St. Paul, Minn. — Gov. Pawlenty convened the 45-minute discussion in his reception room, and extended future invitations to keep meeting throughout the week and into Memorial Day weekend. But judging from the barely concealed frustrations and occasional tensions, the offer may not bear much fruit.

Late last week, Pawlenty proposed a 75-cent-per-pack charge on cigarettes to jumpstart budget talks. So far, Senate Democrats haven't directly responded to that offer. The governor's plan would inject an extra $241 million into K-12 education and another $100 million into health care services. He says the question now is whether that's sufficient to meet DFL spending priorities.

"If that is insufficient from your perspective, perhaps our time is best spent identifying ... incremental, other ways to meet some of your needs or concerns in the health and human service area in addition to what we've put on the table," Pawlenty said.

DFL Senate Majority Leader Dean Johnson steadfastly refused to touch the subject of revenue, either how much is needed or how it might be raised. Instead, he requested that informal working groups pick up where House-Senate conference committees left off when the regular session ran out of time.

Republican House Speaker Steve Sviggum agreed to set up the working groups, but argued they'll accomplish nothing unless the governor and legislative leaders agree to a global agreement that matches revenues to spending. Sviggum asked Johnson to return with a global Senate offer, but got no committment.

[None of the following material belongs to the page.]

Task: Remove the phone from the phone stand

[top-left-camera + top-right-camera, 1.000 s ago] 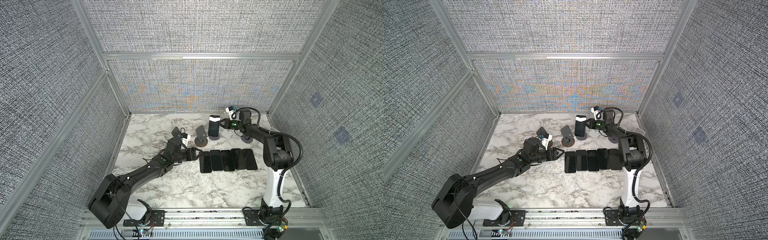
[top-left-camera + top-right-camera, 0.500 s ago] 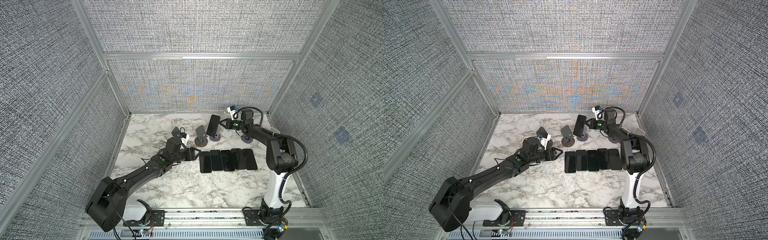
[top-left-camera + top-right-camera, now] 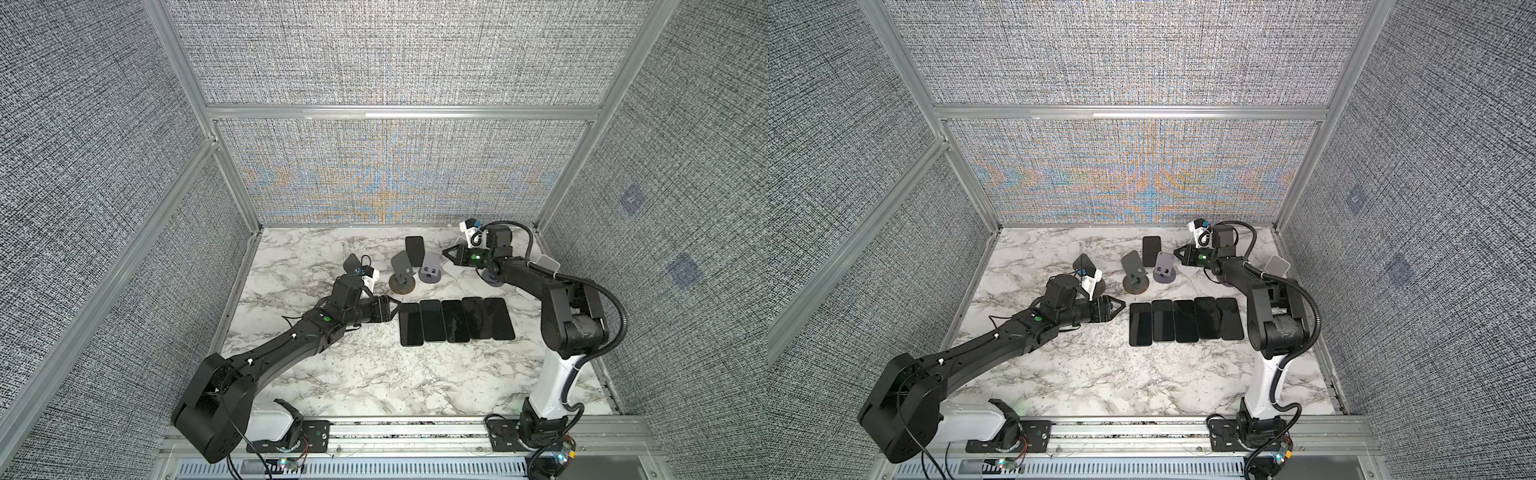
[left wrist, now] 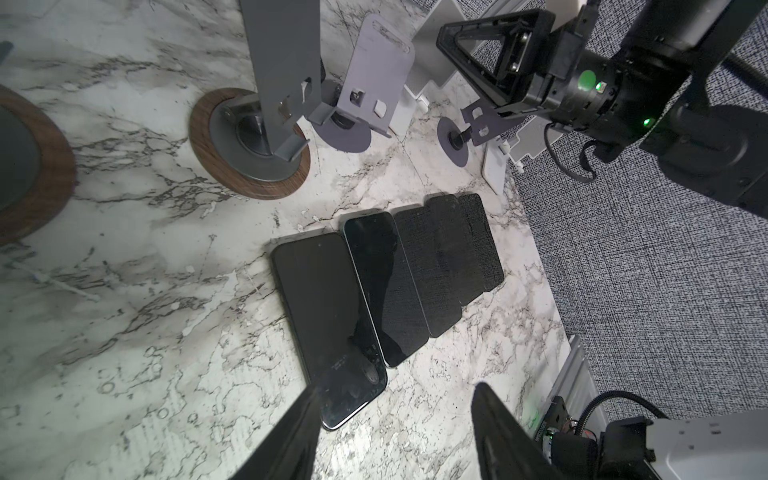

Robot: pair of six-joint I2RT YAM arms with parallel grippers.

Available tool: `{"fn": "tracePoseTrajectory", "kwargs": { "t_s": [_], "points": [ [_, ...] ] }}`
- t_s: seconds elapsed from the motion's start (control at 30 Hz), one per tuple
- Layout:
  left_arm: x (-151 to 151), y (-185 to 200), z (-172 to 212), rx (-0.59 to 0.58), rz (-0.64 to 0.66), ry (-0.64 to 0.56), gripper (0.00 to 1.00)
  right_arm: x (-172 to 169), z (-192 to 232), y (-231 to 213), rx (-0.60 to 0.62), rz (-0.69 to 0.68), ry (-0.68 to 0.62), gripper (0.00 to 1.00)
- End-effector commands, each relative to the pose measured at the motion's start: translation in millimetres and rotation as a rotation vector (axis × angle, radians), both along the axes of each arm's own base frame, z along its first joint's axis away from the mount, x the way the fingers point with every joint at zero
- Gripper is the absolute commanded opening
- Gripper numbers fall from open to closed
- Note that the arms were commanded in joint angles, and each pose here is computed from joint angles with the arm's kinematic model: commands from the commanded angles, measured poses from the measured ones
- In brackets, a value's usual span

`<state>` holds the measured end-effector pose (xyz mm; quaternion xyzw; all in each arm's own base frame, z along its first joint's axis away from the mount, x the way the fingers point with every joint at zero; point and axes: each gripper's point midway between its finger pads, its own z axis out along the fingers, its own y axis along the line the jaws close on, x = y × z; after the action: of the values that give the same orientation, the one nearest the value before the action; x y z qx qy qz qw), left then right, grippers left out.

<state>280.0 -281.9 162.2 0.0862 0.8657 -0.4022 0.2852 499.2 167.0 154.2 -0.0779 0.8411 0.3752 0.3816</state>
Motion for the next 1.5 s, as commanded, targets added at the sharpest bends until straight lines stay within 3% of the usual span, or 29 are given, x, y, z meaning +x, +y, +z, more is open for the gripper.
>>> {"fn": "tracePoseTrajectory", "kwargs": {
  "t_s": [0.0,0.17,0.23,0.3,0.4,0.6,0.9,1.1,1.33,1.47],
  "points": [
    [10,11,10,0.105,0.024,-0.069,0.61,-4,9,-8,-0.081,-0.049,-0.022,0.08],
    [32,32,22,0.272,0.118,-0.111,0.63,-18,20,2,-0.223,-0.065,-0.009,0.1],
    [40,26,32,0.312,0.07,-0.162,0.68,-22,23,7,-0.231,-0.053,-0.006,0.21],
    [47,20,37,0.372,0.007,-0.192,0.8,-27,27,8,-0.225,-0.052,0.008,0.36],
    [69,11,45,0.419,-0.051,-0.201,0.84,-34,31,6,-0.237,-0.047,0.033,0.47],
    [121,0,31,0.393,-0.123,-0.104,0.82,-57,29,6,-0.246,-0.005,0.069,0.49],
    [151,-32,-8,0.318,-0.275,-0.015,0.61,-82,28,2,-0.248,0.013,0.092,0.5],
    [159,-36,-25,0.32,-0.281,0.007,0.33,-96,28,1,-0.24,0.029,0.077,0.5],
    [167,-35,-26,0.324,-0.269,0.002,0.01,-88,26,-4,-0.226,0.009,0.072,0.5],
    [177,-24,-19,0.304,-0.219,0.012,0.0,-90,28,-6,-0.222,-0.005,0.063,0.5]
  ]
}}
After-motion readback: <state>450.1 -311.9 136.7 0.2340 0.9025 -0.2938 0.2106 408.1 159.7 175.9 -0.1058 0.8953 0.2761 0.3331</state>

We're all posturing a little bit for our friends in the press.
- Gov. Tim Pawlenty

Johnson has said he prefers to let lawmakers hash out the details and tally up the costs of complicated education and health care budgets before resolving how to pay for them.

Coming from the other direction, House Republicans and the governor want to define the size of the overall budget first and then decide how to allocate revenue.

Sviggum and Pawlenty showed mounting impatience with Johnson's reluctance to offer a big-picture solution. But Johnson says it's too early in the special session to expect a quick fix.

"We're not stalling whatsoever," he said. "Memorial Day is just around the corner, and I'd love nothing more than to be heading home to Willmar. But we're going to stay here and work and encourage our members to go to the conference committees."

Sviggum says the conference committees can't make final decisions on how much to spend until leaders decide how to divvy up the budget pie. He says gathering lawmakers into a handful of working groups is will produce more theater than progress.

"It's the smokescreen to try to take attention away from the real need of finishing the session, finishing the deal, coming to a solution of the resources that are available. It's the smokescreens out here to make people think we're getting the job done," he said.

Pawlenty and Sviggum have agreed to convene another round of leadership talks on Wednesday Whether that generates momentum, whether the Senate even attends, or whether it, too, vanishes in so much smoke remains to be seen.